**Work to complete**
The full listing below must be printed exactly, word for word.
:: Data block ::
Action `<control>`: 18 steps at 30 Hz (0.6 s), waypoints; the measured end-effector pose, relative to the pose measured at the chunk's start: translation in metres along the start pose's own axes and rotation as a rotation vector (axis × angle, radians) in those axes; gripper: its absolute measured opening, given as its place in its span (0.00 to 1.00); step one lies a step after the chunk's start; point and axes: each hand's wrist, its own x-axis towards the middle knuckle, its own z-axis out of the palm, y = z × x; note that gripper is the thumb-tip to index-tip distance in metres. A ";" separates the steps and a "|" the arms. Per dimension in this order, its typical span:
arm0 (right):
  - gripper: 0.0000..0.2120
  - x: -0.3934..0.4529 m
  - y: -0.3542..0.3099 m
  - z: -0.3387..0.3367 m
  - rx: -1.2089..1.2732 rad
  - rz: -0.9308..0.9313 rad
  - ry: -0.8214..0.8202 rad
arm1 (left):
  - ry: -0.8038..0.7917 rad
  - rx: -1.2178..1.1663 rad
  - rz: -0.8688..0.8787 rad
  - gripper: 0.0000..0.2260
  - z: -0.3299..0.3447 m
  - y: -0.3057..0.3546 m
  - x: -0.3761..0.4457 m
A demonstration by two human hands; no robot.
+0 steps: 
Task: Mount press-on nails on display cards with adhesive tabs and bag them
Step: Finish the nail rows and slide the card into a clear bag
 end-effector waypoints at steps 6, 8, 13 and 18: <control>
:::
**Problem solution**
Action `<control>`: 18 steps at 30 Hz (0.6 s), waypoints; the measured end-effector pose, relative to the pose measured at the chunk's start: translation in metres along the start pose's own axes and rotation as a rotation vector (axis × angle, radians) in those axes; gripper: its absolute measured opening, given as its place in its span (0.00 to 1.00); step one lies a step after the chunk's start; point and axes: each hand's wrist, its own x-axis towards the middle knuckle, its own z-axis out of the palm, y = z × x; note that gripper is the thumb-tip to index-tip distance in metres. A ";" separates the steps and a "|" the arms. Per dimension in this order, its typical span:
arm0 (right):
  - gripper: 0.0000..0.2120
  - x: -0.3934..0.4529 m
  - y: -0.3542..0.3099 m
  - z: -0.3387..0.3367 m
  - rx: -1.2089..1.2732 rad
  - rz: -0.9308..0.9313 rad
  - ry: -0.8214..0.8202 rad
arm1 (left):
  - ry: -0.8038..0.7917 rad
  - rx: -1.2178..1.1663 rad
  - rz: -0.8688..0.8787 rad
  - gripper: 0.0000..0.2260
  - z: -0.3299..0.3447 m
  - y: -0.3057..0.3546 m
  - x: -0.3761..0.4457 m
A demonstration by two human hands; no robot.
+0 steps: 
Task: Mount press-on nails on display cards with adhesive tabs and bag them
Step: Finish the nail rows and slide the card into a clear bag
 end-effector waypoints at steps 6, 8, 13 and 18: <control>

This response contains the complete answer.